About this exercise: For each line of the listing that holds "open", show the full line.

Data for processing:
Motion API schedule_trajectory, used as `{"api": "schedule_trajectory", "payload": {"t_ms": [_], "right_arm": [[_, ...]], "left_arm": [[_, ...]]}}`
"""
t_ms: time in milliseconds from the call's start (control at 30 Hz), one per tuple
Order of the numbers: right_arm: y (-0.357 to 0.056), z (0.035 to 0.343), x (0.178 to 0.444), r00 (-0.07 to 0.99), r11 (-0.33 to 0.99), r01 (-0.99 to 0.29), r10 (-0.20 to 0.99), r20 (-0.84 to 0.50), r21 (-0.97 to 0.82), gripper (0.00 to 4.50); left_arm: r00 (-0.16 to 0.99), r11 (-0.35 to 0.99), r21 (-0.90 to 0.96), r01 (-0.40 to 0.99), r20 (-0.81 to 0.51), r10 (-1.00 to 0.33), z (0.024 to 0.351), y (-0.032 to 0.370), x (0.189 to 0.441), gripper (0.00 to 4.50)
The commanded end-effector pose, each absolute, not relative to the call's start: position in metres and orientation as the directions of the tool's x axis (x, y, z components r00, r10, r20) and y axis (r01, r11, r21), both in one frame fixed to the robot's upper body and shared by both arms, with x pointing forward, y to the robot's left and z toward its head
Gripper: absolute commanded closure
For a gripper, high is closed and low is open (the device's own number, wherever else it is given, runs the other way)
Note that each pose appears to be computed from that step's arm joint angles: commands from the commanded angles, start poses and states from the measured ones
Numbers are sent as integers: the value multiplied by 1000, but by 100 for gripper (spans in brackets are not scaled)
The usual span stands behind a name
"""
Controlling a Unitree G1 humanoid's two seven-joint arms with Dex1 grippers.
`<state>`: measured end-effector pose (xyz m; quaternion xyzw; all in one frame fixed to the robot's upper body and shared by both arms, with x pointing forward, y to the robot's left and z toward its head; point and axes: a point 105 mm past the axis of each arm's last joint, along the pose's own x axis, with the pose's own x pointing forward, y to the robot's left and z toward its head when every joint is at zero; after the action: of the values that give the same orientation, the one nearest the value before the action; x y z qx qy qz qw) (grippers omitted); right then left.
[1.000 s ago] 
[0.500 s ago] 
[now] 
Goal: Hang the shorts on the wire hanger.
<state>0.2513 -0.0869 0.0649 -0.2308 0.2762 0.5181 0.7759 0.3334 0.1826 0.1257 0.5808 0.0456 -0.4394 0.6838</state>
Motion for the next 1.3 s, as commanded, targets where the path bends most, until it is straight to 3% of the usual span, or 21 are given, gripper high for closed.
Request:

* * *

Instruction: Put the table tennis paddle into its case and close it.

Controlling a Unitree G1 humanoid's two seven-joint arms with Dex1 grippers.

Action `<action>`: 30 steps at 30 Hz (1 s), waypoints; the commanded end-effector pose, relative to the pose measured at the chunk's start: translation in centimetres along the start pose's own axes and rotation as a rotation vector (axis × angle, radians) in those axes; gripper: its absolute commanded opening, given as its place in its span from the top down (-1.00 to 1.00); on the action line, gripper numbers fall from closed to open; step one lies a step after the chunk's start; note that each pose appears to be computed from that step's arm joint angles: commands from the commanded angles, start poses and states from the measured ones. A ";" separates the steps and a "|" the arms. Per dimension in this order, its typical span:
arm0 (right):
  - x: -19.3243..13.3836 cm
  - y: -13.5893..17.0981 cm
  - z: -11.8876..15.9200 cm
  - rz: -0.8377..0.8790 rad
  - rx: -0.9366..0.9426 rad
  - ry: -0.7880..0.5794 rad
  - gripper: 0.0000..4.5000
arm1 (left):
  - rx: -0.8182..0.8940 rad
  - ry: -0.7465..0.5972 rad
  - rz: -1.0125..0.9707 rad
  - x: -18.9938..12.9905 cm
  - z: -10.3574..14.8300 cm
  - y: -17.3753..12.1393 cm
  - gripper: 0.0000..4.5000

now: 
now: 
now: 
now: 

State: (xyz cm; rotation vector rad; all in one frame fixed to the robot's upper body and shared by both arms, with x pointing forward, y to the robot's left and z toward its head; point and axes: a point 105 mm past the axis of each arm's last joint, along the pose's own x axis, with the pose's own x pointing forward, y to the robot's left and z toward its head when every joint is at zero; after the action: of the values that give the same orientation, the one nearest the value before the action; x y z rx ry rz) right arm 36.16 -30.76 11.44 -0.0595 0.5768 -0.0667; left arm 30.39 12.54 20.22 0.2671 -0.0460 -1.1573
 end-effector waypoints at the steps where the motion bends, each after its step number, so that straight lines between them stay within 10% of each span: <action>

Reply to the task:
For a gripper, high is closed and low is open (the device's own number, wherever else it is given, runs the other way)
Action `<action>`: 30 steps at 30 Hz (1 s), waypoints; the commanded end-effector pose, relative to the pose measured at the chunk's start: translation in centimetres along the start pose's own axes and rotation as a rotation vector (axis × angle, radians) in those axes; gripper: its absolute commanded opening, given as its place in its span from the top down (-1.00 to 1.00); on the action line, gripper numbers fall from closed to open; step one lies a step after the chunk's start; note that each pose appears to be computed from that step's arm joint angles: commands from the commanded angles, start poses and states from the measured ones. A ";" separates the steps and a "|" the arms. Per dimension in this order, its typical span:

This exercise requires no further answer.